AWS: copy Iceberg schema to Glue #3048

jackye1995 · 2021-08-29T18:51:29Z

As a part of Glue UI improvement, add a copy of Iceberg schema in Glue.
The converted schema is only informational, it does not have any functional usage.

@yyanyy

jackye1995 · 2021-08-29T18:51:44Z

aws/src/main/java/org/apache/iceberg/aws/glue/IcebergToGlueConverter.java

+        .collect(Collectors.toList());
+  }
+
+  private static String toTypeString(Type type) {


I haven't fully thought about the type conversion yet, just want to throw this here for discussion.

This looks really similar to the conversion in HiveSchemaUtil.

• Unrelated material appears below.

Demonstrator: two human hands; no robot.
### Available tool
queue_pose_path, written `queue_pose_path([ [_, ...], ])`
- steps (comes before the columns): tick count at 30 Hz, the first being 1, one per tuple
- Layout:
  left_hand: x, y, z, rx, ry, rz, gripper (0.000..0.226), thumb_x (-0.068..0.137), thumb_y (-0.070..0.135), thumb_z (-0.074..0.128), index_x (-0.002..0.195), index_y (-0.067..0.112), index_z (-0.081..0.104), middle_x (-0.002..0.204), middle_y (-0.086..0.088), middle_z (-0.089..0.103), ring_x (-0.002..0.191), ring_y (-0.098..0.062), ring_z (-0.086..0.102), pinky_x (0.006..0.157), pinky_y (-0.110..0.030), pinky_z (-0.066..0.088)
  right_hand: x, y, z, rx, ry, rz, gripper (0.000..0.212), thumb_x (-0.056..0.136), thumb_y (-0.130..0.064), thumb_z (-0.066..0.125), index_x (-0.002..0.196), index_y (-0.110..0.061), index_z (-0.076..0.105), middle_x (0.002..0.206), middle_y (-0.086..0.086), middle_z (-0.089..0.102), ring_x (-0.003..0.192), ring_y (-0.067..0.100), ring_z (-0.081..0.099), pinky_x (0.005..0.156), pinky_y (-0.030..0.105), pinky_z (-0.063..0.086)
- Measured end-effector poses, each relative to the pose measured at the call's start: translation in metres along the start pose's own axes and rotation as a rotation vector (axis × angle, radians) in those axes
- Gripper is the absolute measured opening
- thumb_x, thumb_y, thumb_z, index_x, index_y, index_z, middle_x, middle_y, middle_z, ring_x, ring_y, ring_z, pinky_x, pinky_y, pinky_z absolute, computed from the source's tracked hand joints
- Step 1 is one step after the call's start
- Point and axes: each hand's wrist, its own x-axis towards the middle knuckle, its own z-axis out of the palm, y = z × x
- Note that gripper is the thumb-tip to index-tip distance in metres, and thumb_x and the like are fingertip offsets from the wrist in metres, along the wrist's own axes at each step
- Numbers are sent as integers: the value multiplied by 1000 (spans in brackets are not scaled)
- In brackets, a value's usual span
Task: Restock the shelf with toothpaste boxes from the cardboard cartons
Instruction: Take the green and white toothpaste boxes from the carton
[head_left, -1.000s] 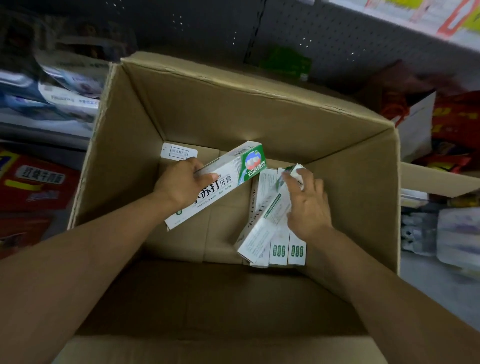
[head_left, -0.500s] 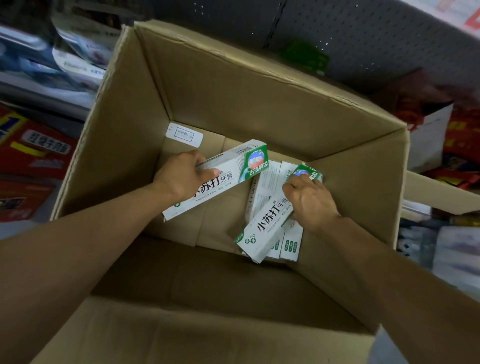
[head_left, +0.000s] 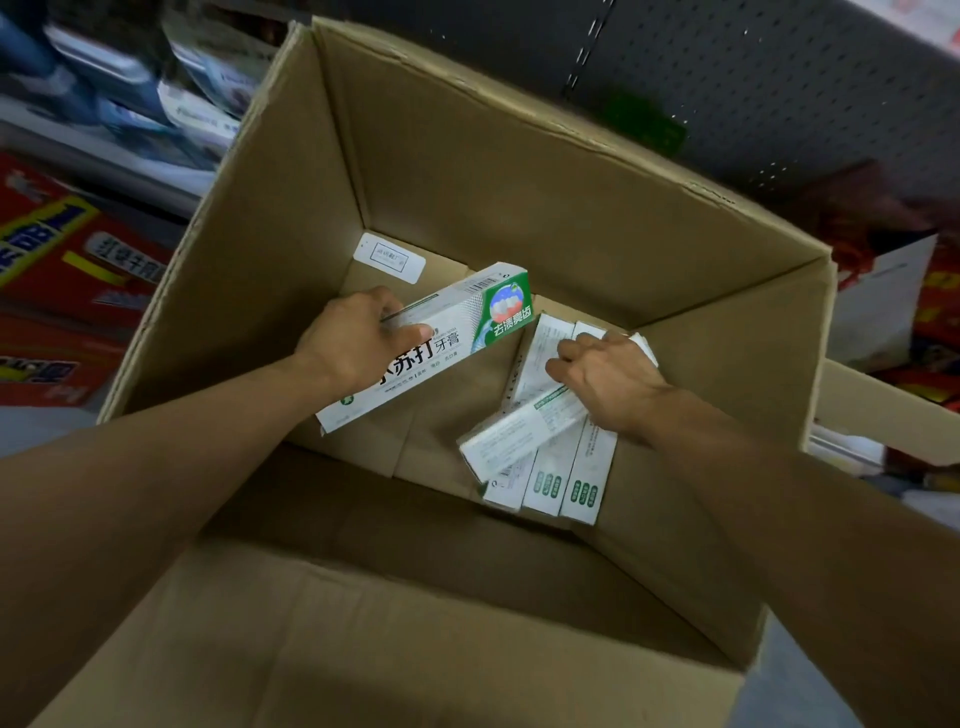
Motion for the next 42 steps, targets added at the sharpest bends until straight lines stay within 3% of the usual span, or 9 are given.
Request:
queue_pose_path([
  [4, -2, 1, -6, -45, 18, 4, 35, 89, 44, 57, 110, 16, 57, 95, -3, 68, 75, -14, 64, 59, -29, 50, -4, -2, 3, 104, 213, 196, 56, 34, -13, 85, 84, -7, 62, 81, 12, 63, 71, 30, 60, 56, 31, 45],
  [10, -4, 8, -12, -51, 69, 9, 33, 89, 42, 58, 108, 16, 58, 95, -5, 68, 79, -19, 66, 69, -38, 56, -1, -24, 21, 142, 206, 316, 66, 20, -11, 88, 80, -9, 60, 73, 6, 60, 63, 22, 57, 45, 25, 41],
  [14, -6, 11, -14, -61, 73, 12, 33, 88, 41, 59, 110, 16, 58, 101, -5, 68, 82, -19, 66, 71, -37, 56, -21, -36, 23, 244, 152, 278, 62, 47, -33, 90, 96, -8, 61, 93, 8, 63, 82, 23, 58, 61, 32, 49],
  [18, -4, 13, -15, -38, 63, 23, 34, 89, 41, 58, 112, 16, 57, 103, -5, 68, 81, -19, 66, 68, -36, 55, -27, -34, 21, 537, 223, 455, 46, 89, -40, 56, 123, -12, 45, 121, 6, 53, 111, 22, 47, 89, 34, 41],
  [22, 3, 10, -16, -24, 89, 9, 37, 89, 43, 58, 114, 16, 57, 105, -4, 67, 82, -19, 65, 71, -37, 56, -10, -18, 30, 736, 1, 462, 64, 87, -45, 59, 137, -13, 35, 137, 9, 44, 124, 25, 39, 102, 39, 37],
  [28, 7, 6, -17, 3, 96, 5, 38, 88, 44, 58, 115, 17, 57, 106, -4, 67, 81, -18, 65, 70, -36, 56, 1, -17, 41, 842, -213, 454, 58, 81, -51, 64, 124, -16, 47, 124, 8, 45, 112, 23, 43, 94, 39, 43],
  [33, 5, 11, -20, -9, 105, -6, 37, 88, 43, 59, 113, 16, 57, 105, -4, 67, 84, -20, 65, 74, -39, 56, -1, -20, 40, 855, -250, 465, 53, 80, -54, 64, 115, -19, 48, 118, 5, 45, 107, 20, 44, 90, 37, 43],
  [37, 1, 15, -22, 8, 113, 0, 40, 86, 45, 59, 114, 15, 59, 103, -6, 68, 89, -24, 64, 79, -40, 54, -4, -29, 41, 967, -223, 463, 42, 80, -47, 68, 99, -19, 43, 106, 3, 55, 90, 16, 52, 63, 26, 38],
  [42, -3, 17, -21, 5, 139, 0, 42, 87, 44, 59, 116, 13, 59, 105, -7, 67, 89, -23, 63, 74, -34, 51, -15, -41, 42, 1055, -173, 544, 67, 69, -42, 80, 114, -15, 39, 114, 3, 52, 102, 18, 54, 83, 39, 52],
])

Is it possible to share that?

rdblue · 2021-08-29T19:43:13Z

aws/src/main/java/org/apache/iceberg/aws/glue/IcebergToGlueConverter.java

@@ -132,4 +138,61 @@ static void validateTableIdentifier(TableIdentifier tableIdentifier) {
    validateNamespace(tableIdentifier.namespace());
    validateTableName(tableIdentifier.name());
  }
+
+  static List<Column> toColumns(Schema schema) {


Normally, we'd put conversion methods like this in a class called GlueSchemaUtil instead of this converter class that is meant to be internal. It would not be unreasonable to open up these methods later and if we do we want some consistency in the public API.

Yes I agree, I am aware of the HiveSchemaUtil class, but given these are just for informational purpose, because people who have access to their Glue table might not have permission in S3, but they should still see information like schema, etc.

I don't want people to actually take a dependency or use it as some reference implementations. The actual source of truth is always the underlying Iceberg table metadata, that's why I am keeping them in this protected class. If in the future there is actually a way to perform some integration with services like Glue ETL, we will publish a more defined converter of schema that can be public, but so far there is no plan for it.

I have added some explanations in javadoc, please let me know if you are fine with it, thanks!

rdblue

Overall looks good.

jackye1995 · 2021-09-01T06:47:15Z

@rdblue thanks for the quick review!

After experimenting the whole night for a few different ways, I think it is likely better to

directly map Iceberg partition fields to Glue partition keys, in that sense the iceberg partition fields are basically "virtual columns" in Glue
add the full Iceberg field string as the comment of each column, so that users can see additional information like optional/required, nested field column ID, etc.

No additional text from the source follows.